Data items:
== == ==

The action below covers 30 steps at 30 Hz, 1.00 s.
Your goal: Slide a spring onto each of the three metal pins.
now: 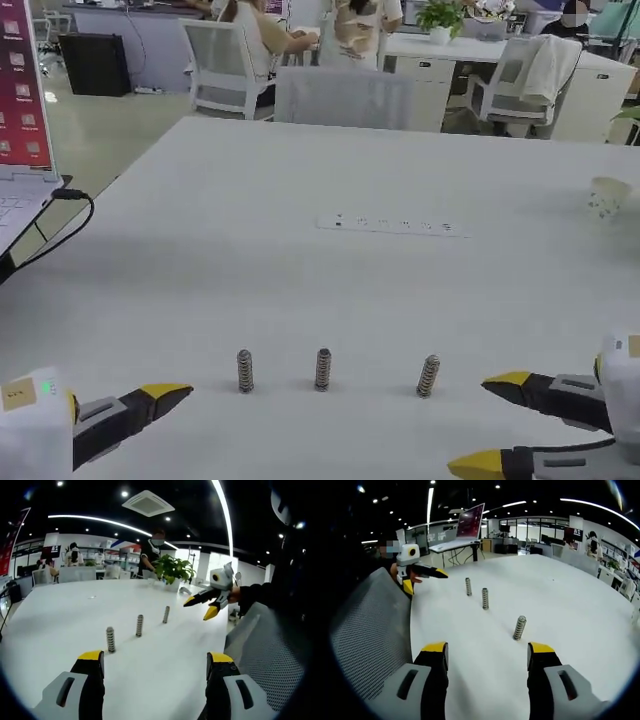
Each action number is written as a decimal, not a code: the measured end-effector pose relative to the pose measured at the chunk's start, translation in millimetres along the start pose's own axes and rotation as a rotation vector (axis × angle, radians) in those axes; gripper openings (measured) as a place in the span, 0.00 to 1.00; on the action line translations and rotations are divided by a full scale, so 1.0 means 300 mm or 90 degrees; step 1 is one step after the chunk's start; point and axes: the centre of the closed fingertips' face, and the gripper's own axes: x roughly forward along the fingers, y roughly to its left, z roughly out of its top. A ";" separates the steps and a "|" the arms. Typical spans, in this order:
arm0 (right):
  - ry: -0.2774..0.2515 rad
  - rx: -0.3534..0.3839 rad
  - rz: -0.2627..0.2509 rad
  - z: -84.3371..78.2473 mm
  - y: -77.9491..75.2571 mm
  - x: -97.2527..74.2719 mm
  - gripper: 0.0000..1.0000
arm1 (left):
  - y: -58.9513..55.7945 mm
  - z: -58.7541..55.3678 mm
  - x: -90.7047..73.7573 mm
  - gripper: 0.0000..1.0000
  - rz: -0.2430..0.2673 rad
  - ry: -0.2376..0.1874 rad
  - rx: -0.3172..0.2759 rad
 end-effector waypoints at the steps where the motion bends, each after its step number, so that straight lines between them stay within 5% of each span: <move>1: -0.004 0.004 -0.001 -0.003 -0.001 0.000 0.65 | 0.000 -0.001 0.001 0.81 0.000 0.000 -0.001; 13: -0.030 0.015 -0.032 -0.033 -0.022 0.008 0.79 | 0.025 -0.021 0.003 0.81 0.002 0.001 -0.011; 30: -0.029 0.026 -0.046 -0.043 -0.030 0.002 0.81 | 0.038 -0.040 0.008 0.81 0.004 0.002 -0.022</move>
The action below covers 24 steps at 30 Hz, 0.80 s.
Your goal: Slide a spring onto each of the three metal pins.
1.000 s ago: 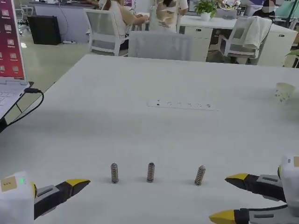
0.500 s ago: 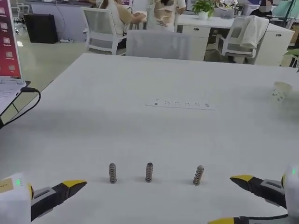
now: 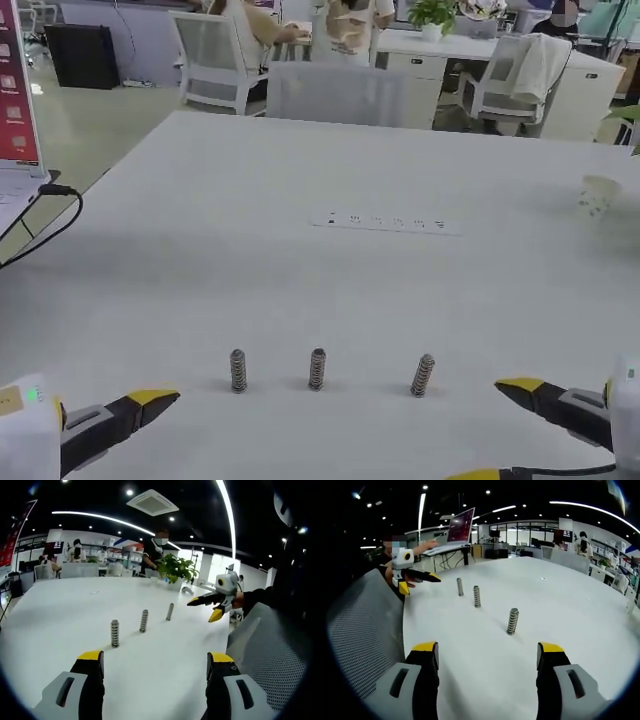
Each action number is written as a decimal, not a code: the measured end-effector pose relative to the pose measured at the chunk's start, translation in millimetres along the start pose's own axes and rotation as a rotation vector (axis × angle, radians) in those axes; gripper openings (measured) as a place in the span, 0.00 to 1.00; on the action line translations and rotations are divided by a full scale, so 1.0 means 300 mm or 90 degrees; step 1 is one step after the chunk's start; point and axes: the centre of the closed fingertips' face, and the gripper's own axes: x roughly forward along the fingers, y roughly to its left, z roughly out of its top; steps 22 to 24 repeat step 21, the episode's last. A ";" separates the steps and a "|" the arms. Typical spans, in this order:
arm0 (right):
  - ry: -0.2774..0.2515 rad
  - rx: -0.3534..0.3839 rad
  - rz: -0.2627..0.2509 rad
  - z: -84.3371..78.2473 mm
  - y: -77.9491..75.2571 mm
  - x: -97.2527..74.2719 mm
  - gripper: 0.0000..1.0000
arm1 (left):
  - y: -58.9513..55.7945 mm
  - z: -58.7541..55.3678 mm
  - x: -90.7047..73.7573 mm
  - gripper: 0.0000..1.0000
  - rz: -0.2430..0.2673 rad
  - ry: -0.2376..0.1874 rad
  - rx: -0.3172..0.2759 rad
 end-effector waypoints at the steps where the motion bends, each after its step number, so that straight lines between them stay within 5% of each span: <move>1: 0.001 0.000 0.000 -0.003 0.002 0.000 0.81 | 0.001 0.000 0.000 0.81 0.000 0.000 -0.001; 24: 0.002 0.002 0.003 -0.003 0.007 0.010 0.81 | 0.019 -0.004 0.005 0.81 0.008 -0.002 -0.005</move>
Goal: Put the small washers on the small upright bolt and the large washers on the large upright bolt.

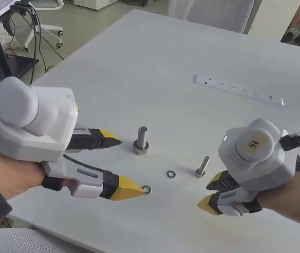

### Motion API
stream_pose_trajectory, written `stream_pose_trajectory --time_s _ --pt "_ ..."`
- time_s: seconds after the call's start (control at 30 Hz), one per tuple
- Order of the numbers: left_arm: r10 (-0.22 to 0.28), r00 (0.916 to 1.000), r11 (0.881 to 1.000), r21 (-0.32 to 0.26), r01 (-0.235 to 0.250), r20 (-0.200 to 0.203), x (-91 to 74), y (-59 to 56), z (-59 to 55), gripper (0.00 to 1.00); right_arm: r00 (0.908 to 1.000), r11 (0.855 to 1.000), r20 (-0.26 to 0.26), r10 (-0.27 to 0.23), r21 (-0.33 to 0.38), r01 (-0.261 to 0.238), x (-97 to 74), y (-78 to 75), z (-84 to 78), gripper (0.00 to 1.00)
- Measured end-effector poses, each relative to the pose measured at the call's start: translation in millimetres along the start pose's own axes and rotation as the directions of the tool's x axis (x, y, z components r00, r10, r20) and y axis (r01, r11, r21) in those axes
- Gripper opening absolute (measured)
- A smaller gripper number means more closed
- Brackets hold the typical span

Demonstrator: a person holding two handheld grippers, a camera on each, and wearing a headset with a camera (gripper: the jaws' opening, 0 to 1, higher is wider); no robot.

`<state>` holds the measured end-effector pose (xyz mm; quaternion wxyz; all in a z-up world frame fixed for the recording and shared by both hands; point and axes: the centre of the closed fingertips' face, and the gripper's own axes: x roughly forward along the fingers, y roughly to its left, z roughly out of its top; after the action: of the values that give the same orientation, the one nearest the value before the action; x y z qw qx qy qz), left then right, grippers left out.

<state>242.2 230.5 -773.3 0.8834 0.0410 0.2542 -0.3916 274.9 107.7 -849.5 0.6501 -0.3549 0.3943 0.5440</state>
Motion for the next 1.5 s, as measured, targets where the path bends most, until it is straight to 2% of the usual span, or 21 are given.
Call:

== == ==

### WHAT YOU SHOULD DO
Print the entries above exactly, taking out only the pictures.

### EXERCISE ANSWER
The action below covers 30 steps at 30 Hz, 1.00 s.
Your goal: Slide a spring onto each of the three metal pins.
now: 
Each action number is written as a decimal, not a code: the measured end-effector pose relative to the pose measured at the chunk's start, translation in millimetres along the start pose's own axes and rotation as a rotation vector (axis × angle, radians) in those axes; gripper openings (measured) as a place in the span, 0.00 to 1.00; on the action line translations and rotations are divided by a full scale, so 1.0 means 300 mm or 90 degrees; step 1 is one step after the chunk's start; point and axes: the centre of the closed fingertips' face, and the gripper's own axes: x roughly forward along the fingers, y roughly to its left, z roughly out of its top. A ";" separates the steps and a "|" the arms. Typical spans, in this order:
arm0 (right):
  - ry: -0.2774..0.2515 rad
  - rx: -0.3534..0.3839 rad
  - rz: -0.2627..0.2509 rad
  - z: -84.3371..78.2473 mm
  - y: -77.9491..75.2571 mm
  - x: -97.2527..74.2719 mm
  - gripper: 0.0000..1.0000
arm1 (left):
  - y: -58.9513..55.7945 mm
  - z: -58.7541..55.3678 mm
  - x: -90.7047..73.7573 mm
  - gripper: 0.0000..1.0000
  - rz: -0.2430..0.2673 rad
  - ry: -0.2376..0.1874 rad
  - rx: -0.3172..0.2759 rad
 end-effector waypoints at the steps where the motion bends, each after its step number, so that straight lines between them stay within 5% of each span: <move>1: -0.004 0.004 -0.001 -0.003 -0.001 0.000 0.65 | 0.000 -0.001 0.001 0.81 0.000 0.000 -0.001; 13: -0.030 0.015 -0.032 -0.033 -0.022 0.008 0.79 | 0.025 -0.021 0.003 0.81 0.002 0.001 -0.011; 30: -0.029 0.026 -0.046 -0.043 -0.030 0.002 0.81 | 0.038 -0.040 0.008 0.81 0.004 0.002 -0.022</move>
The action below covers 24 steps at 30 Hz, 0.80 s.
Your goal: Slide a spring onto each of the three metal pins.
1.000 s ago: 
0.500 s ago: 
now: 
Each action number is written as a decimal, not a code: the measured end-effector pose relative to the pose measured at the chunk's start, translation in millimetres along the start pose's own axes and rotation as a rotation vector (axis × angle, radians) in those axes; gripper openings (measured) as a place in the span, 0.00 to 1.00; on the action line translations and rotations are divided by a full scale, so 1.0 means 300 mm or 90 degrees; step 1 is one step after the chunk's start; point and axes: the centre of the closed fingertips' face, and the gripper's own axes: x roughly forward along the fingers, y roughly to its left, z roughly out of its top; steps 22 to 24 repeat step 21, the episode's last. A ";" separates the steps and a "|" the arms. Typical spans, in this order:
arm0 (right):
  - ry: -0.2774..0.2515 rad
  - rx: -0.3534..0.3839 rad
  - rz: -0.2627..0.2509 rad
  - z: -84.3371..78.2473 mm
  - y: -77.9491..75.2571 mm
  - x: -97.2527..74.2719 mm
  - gripper: 0.0000..1.0000
arm1 (left):
  - y: -58.9513..55.7945 mm
  - z: -58.7541..55.3678 mm
  - x: -90.7047..73.7573 mm
  - gripper: 0.0000..1.0000
  - rz: -0.2430..0.2673 rad
  - ry: -0.2376..0.1874 rad
  - rx: -0.3172..0.2759 rad
 end-effector waypoints at the steps where the motion bends, each after its step number, so that straight lines between them stay within 5% of each span: <move>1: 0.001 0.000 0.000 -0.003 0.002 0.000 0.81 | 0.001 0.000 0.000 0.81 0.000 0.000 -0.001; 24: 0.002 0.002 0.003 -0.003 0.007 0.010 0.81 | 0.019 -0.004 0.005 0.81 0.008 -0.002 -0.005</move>
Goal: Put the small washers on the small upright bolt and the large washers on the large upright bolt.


### Motion API
stream_pose_trajectory, written `stream_pose_trajectory --time_s _ --pt "_ ..."`
- time_s: seconds after the call's start (control at 30 Hz), one per tuple
- Order of the numbers: left_arm: r10 (-0.22 to 0.28), r00 (0.916 to 1.000), r11 (0.881 to 1.000), r21 (-0.32 to 0.26), r01 (-0.235 to 0.250), r20 (-0.200 to 0.203), x (-91 to 74), y (-59 to 56), z (-59 to 55), gripper (0.00 to 1.00); right_arm: r00 (0.908 to 1.000), r11 (0.855 to 1.000), r20 (-0.26 to 0.26), r10 (-0.27 to 0.23), r21 (-0.33 to 0.38), r01 (-0.261 to 0.238), x (-97 to 74), y (-78 to 75), z (-84 to 78), gripper (0.00 to 1.00)
- Measured end-effector poses, each relative to the pose measured at the call's start: translation in millimetres along the start pose's own axes and rotation as the directions of the tool's x axis (x, y, z components r00, r10, r20) and y axis (r01, r11, r21) in those axes
- Gripper opening absolute (measured)
- A smaller gripper number means more closed
- Brackets hold the typical span

Demonstrator: a person holding two handheld grippers, a camera on each, and wearing a headset with a camera (gripper: the jaws' opening, 0 to 1, higher is wider); no robot.

`<state>` holds the measured end-effector pose (xyz mm; quaternion wxyz; all in a z-up world frame fixed for the recording and shared by both hands; point and axes: the centre of the closed fingertips' face, and the gripper's own axes: x roughly forward along the fingers, y roughly to its left, z roughly out of its top; after the action: of the values that give the same orientation, the one nearest the value before the action; x y z qw qx qy qz), left then right, grippers left out.

<state>242.2 230.5 -773.3 0.8834 0.0410 0.2542 -0.3916 274.9 107.7 -849.5 0.6501 -0.3549 0.3943 0.5440</state>
Motion for the next 1.5 s, as measured, targets where the path bends most, until it is straight to 2% of the usual span, or 21 are given.
Call:

The exercise asks for nothing further.